* Directions for this task *
Your answer must be the exact lines of the listing below that run from the line with "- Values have" to the line with "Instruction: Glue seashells", ends included, and no pictures.

Recorded data Start Marker

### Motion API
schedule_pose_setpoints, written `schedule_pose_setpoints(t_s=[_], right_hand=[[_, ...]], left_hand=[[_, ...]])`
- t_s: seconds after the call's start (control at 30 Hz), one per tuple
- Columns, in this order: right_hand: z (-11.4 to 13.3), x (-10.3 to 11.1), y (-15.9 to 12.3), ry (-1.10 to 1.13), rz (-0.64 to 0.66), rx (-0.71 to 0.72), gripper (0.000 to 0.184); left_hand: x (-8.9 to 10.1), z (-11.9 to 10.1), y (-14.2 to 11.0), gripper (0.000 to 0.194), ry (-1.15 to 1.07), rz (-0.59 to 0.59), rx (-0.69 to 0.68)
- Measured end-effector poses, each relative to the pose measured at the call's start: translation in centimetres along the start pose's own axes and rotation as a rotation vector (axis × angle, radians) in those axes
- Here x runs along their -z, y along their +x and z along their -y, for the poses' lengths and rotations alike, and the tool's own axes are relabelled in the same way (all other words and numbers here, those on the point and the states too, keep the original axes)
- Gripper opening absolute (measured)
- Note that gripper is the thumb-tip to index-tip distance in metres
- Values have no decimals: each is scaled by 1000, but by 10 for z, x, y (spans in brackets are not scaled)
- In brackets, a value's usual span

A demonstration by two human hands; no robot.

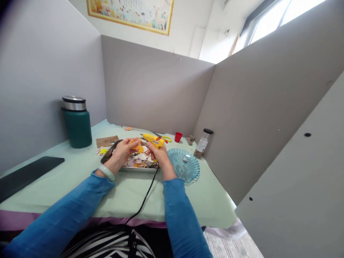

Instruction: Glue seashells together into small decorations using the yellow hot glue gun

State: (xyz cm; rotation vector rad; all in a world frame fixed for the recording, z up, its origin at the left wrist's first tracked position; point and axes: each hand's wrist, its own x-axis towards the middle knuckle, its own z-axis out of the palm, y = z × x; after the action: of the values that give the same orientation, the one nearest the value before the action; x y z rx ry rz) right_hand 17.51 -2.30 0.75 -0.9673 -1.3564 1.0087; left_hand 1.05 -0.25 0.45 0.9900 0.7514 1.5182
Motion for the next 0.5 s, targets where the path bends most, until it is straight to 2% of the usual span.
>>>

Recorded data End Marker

* Task response *
- Values have no decimals: each is scaled by 1000, but by 10 for z, x, y (spans in brackets are not scaled)
- In brackets, a value's usual span

A demonstration by two human hands; no robot.


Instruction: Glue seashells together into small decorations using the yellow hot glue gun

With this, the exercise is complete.